#### ABOUT THIS TASK
Your response should be the listing below, repeated exactly and in full.

#### DATA EXCERPT

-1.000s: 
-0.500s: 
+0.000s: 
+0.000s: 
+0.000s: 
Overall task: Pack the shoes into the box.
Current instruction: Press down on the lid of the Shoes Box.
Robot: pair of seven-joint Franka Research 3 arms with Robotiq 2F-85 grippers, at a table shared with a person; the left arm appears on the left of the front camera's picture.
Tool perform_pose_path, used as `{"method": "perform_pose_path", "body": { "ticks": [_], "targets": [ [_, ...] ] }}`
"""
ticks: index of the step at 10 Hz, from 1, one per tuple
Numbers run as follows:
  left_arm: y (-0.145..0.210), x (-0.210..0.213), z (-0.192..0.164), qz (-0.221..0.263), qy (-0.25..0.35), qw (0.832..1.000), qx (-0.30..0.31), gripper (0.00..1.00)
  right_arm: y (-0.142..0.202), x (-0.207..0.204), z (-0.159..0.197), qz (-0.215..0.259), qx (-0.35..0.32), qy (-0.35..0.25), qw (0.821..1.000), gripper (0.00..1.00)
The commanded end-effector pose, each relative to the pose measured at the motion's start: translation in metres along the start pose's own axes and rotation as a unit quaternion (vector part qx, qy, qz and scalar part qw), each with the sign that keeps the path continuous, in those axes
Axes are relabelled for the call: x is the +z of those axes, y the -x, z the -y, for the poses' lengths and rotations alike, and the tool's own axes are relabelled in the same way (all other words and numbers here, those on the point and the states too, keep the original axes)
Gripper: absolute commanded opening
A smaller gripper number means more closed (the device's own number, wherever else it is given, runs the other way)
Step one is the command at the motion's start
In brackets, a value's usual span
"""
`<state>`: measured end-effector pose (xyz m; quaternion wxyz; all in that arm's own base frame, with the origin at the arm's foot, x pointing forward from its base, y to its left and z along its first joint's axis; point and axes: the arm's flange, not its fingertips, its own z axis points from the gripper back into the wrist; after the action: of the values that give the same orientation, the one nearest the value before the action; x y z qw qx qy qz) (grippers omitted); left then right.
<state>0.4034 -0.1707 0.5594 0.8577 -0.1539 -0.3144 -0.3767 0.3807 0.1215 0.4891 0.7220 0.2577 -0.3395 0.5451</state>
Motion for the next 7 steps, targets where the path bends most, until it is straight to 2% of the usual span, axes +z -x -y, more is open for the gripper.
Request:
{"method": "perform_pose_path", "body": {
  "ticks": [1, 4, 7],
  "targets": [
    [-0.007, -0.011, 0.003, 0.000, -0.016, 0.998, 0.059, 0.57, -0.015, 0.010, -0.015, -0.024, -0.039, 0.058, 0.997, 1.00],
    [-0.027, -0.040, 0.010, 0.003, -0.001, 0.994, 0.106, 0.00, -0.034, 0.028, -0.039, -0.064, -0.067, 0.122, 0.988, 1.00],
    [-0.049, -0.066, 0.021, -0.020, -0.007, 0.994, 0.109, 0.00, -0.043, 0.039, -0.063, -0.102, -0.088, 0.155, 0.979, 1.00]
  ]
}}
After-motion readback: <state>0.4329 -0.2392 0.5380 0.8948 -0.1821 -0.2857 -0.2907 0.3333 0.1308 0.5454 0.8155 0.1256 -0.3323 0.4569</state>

#### TASK RESULT
-1.000s: 
-0.500s: 
+0.000s: 
+0.000s: 
+0.000s: 
Overall task: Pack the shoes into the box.
Current instruction: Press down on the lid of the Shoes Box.
Robot: pair of seven-joint Franka Research 3 arms with Robotiq 2F-85 grippers, at a table shared with a person; the left arm appears on the left of the front camera's picture.
Tool perform_pose_path, used as `{"method": "perform_pose_path", "body": { "ticks": [_], "targets": [ [_, ...] ] }}`
"""
ticks: index of the step at 10 Hz, from 1, one per tuple
Numbers run as follows:
  left_arm: y (-0.145..0.210), x (-0.210..0.213), z (-0.192..0.164), qz (-0.221..0.263), qy (-0.25..0.35), qw (0.832..1.000), qx (-0.30..0.31), gripper (0.00..1.00)
  right_arm: y (-0.142..0.202), x (-0.207..0.204), z (-0.159..0.197), qz (-0.215..0.259), qx (-0.35..0.32), qy (-0.35..0.25), qw (0.821..1.000), gripper (0.00..1.00)
The commanded end-effector pose, each relative to the pose measured at the motion's start: translation in metres along the start pose's own axes and rotation as a unit quaternion (vector part qx, qy, qz and scalar part qw), each with the sign that keeps the path continuous, in those axes
Axes are relabelled for the call: x is the +z of those axes, y the -x, z the -y, for the poses' lengths and rotations alike, and the tool's own axes are relabelled in the same way (all other words and numbers here, those on the point and the states too, keep the original axes)
Gripper: absolute commanded opening
A smaller gripper number means more closed (the device's own number, wherever else it is given, runs the other way)
Step one is the command at the motion's start
In brackets, a value's usual span
"""
`<state>`: measured end-effector pose (xyz m; quaternion wxyz; all in that arm's own base frame, with the origin at the arm's foot, x pointing forward from its base, y to its left and z along its first joint's axis; point and axes: the arm's flange, not its fingertips, its own z axis points from the gripper back into the wrist; after the action: of the values that give the same orientation, the one nearest the value before the action; x y z qw qx qy qz) (grippers omitted); left then right.
<state>0.4034 -0.1707 0.5594 0.8577 -0.1539 -0.3144 -0.3767 0.3807 0.1215 0.4891 0.7220 0.2577 -0.3395 0.5451</state>
Motion for the next 7 steps, targets where the path bends most, until it is straight to 2% of the usual span, axes +z -x -y, more is open for the gripper.
Request:
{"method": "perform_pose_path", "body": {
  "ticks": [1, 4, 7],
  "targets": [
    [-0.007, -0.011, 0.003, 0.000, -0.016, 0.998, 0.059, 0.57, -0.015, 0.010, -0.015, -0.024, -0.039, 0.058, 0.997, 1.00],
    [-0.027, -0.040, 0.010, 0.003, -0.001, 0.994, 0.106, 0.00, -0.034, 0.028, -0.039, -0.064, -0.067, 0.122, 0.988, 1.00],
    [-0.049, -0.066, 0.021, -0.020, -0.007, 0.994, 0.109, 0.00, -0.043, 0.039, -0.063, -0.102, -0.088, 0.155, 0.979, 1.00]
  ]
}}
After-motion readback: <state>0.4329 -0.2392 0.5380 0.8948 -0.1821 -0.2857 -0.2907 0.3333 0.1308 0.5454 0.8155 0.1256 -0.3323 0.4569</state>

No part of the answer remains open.